According to Powers, construction firms are facing difficulties finding enough workers to fill open positions during a period of record-high construction employment in the United States. An aging workforce and immigration restrictions are impacting the labor supply gap.
Cost of materials.
Tariffs are increasing material costs for the construction sector in the short-term with the overall average weighted tariff rate at around 20%, up from 2-3% in January. Tariffs are even higher on critical construction inputs such as steel, aluminum and copper.
Construction investment to taper off after federal subsidies are allocated.
For the next few years, construction-related investment is expected to continue. However, that boom for construction will taper off in the next decade after existing public subsidies, tax credits and funding for domestic manufacturing are allocated.
Ultimately, Powers said the general two to three-year outook remains positive, despite some near-term uncertainty.

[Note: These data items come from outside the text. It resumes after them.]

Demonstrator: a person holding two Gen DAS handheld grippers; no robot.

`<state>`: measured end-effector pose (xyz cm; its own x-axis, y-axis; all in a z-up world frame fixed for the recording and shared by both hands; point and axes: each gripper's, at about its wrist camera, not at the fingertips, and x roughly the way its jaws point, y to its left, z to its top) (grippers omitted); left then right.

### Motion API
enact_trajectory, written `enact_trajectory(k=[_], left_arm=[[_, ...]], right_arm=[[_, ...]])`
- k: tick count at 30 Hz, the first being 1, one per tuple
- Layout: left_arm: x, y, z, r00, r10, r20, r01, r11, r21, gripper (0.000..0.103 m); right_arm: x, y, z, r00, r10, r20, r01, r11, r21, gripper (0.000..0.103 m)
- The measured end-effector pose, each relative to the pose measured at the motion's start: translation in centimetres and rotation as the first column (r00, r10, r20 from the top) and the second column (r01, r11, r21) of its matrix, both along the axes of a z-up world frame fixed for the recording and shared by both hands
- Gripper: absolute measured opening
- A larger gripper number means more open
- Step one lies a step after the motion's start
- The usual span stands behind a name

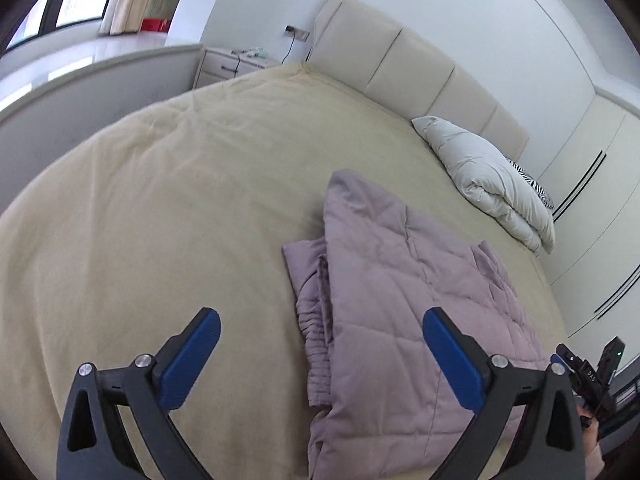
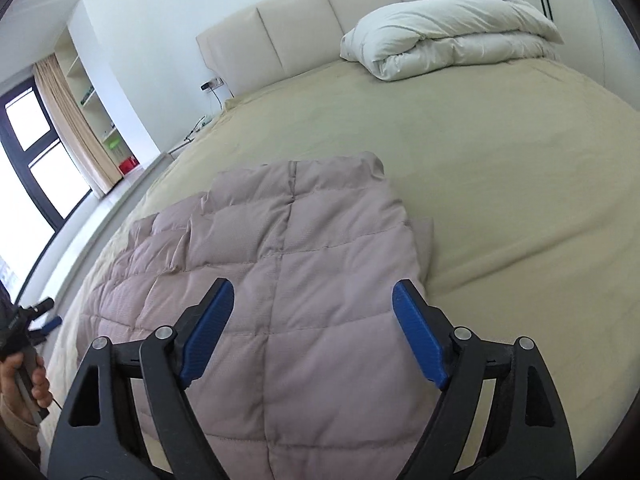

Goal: Fold large clothes

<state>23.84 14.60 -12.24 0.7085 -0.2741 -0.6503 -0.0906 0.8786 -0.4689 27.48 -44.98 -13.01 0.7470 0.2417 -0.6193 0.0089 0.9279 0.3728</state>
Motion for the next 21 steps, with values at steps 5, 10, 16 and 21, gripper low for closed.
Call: enact_trajectory(k=[5, 10, 16, 21], left_arm=[[4.1, 0.1, -3.9, 0.983, -0.138, -0.123, 0.108, 0.969, -0.222, 0.103], [8.3, -2.1, -6.9, 0.940, -0.257, -0.225, 0.196, 0.945, -0.261, 0.103], [10.2, -1.8, -8.0, 0.937, -0.265, -0.227, 0.179, 0.924, -0.338, 0.102], [11.2, -3.0, -8.5, 0.923, -0.310, -0.228, 0.205, 0.898, -0.390, 0.090]], right_arm=[[-0.7, -5.2, -1.4, 0.996, -0.061, -0.070, 0.071, 0.986, 0.150, 0.082], [0.6, -8.6, -4.1, 0.986, -0.004, -0.166, 0.054, 0.952, 0.301, 0.082], [2.4, -8.9, -8.5, 0.961, 0.123, -0.247, -0.007, 0.906, 0.424, 0.082], [3.9, -8.1, -9.8, 0.966, 0.155, -0.206, -0.027, 0.857, 0.515, 0.082]])
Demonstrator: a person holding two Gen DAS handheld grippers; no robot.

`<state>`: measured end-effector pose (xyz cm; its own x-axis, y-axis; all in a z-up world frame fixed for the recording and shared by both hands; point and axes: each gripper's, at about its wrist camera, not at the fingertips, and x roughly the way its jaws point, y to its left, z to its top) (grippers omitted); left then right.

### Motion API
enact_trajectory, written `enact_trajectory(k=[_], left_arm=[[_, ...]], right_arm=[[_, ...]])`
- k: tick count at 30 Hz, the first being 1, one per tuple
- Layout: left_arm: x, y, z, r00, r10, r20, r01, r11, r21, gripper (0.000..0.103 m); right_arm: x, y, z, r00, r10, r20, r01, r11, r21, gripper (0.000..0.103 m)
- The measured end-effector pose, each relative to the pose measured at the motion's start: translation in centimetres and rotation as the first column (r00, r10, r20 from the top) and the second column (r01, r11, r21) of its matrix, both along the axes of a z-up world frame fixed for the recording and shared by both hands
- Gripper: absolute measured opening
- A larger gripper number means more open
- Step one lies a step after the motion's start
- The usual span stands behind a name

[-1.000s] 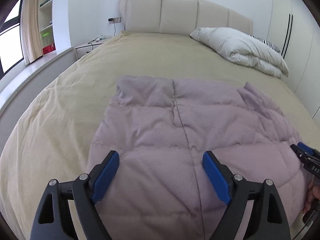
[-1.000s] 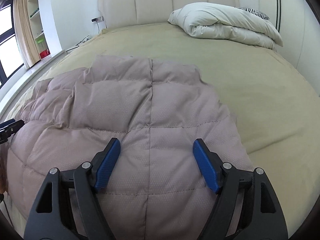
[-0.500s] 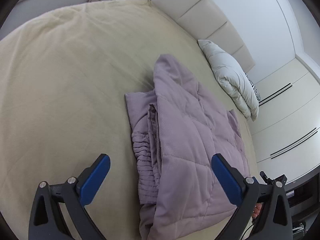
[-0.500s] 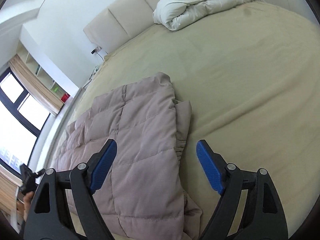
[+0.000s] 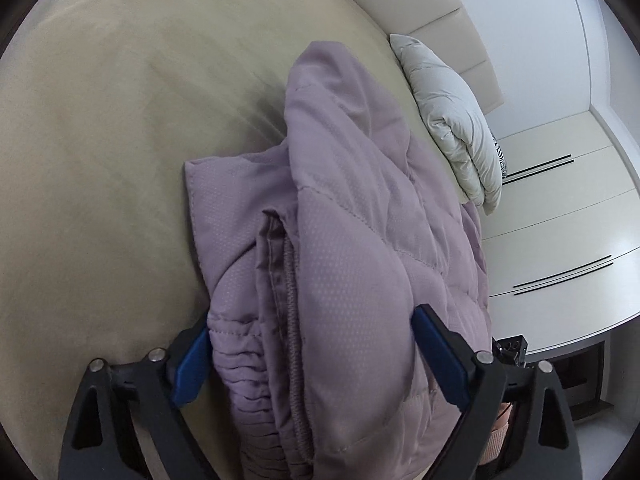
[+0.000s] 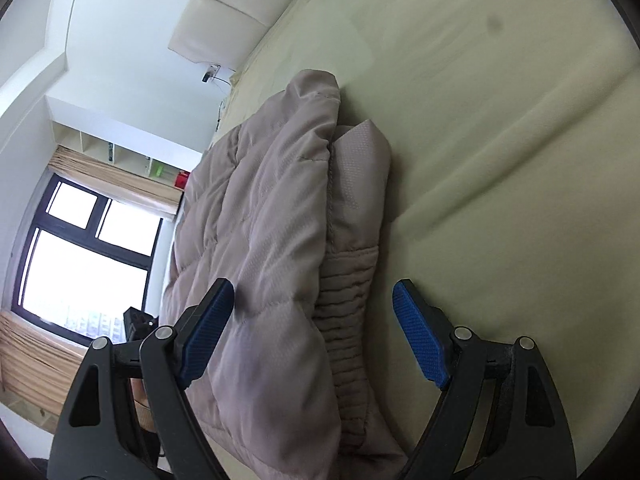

He anticipates that enthusiasm for advanced manufacturing investments will sustain growth in commercial construction and the U.S. market will remain an attractive investment destination.
“Given the headwinds and uncertainty, insurers and brokers must work with their clients to proactively manage new and existing construction risks,” Powers said. “Some companies may seek to fill the labor gap with inexperienced workers, which could impact work quality and safety.”
In addition, he said geopolitical escalation of tariffs may impact project expenses and timelines.
“Tailored insurance solutions are essential to mitigating risks and safeguarding project timelines and financial stability,” Powers said.